#### How to complete this task
Your answer should hold each line of the material that contains the word "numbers".

:: Given data

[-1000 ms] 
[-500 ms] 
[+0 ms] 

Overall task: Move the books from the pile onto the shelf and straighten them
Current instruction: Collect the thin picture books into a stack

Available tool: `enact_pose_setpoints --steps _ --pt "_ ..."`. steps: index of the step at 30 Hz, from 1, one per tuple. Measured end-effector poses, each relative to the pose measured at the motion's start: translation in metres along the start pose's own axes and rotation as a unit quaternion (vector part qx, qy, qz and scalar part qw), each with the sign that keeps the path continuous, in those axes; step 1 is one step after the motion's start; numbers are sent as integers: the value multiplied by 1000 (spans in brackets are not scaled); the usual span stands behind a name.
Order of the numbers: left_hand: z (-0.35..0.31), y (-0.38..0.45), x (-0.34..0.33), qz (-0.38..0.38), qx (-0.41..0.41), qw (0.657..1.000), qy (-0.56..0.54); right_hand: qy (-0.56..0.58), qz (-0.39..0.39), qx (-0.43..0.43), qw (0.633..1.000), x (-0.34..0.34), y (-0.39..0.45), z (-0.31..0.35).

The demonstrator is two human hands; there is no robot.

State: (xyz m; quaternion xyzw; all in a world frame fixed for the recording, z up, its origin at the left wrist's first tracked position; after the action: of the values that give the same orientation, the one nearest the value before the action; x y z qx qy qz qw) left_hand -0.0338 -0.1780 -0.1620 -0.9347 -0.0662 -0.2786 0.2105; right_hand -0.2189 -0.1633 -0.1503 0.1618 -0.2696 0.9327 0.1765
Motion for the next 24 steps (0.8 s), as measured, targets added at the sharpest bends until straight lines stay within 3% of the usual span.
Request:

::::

#### Response to the task
Available tool: `enact_pose_setpoints --steps _ --pt "_ ..."`. steps: index of the step at 30 Hz, from 1, one per tuple. Measured end-effector poses, each relative to the pose measured at the motion's start: translation in metres along the start pose's own axes and rotation as a unit quaternion (vector part qx, qy, qz and scalar part qw), each with the sign that keeps the path continuous, in those axes; step 1 is one step after the motion's start; numbers are sent as integers: the value multiplied by 1000 (spans in brackets are not scaled); the usual span stands behind a name.
Order of the numbers: left_hand: z (-0.35..0.31), y (-0.38..0.45), x (-0.34..0.33), qz (-0.38..0.38), qx (-0.41..0.41), qw (0.657..1.000), qy (-0.56..0.54); right_hand: qy (-0.56..0.58), qz (-0.39..0.39), qx (-0.43..0.43), qw (0.633..1.000), x (-0.34..0.34), y (-0.39..0.45), z (-0.31..0.35).

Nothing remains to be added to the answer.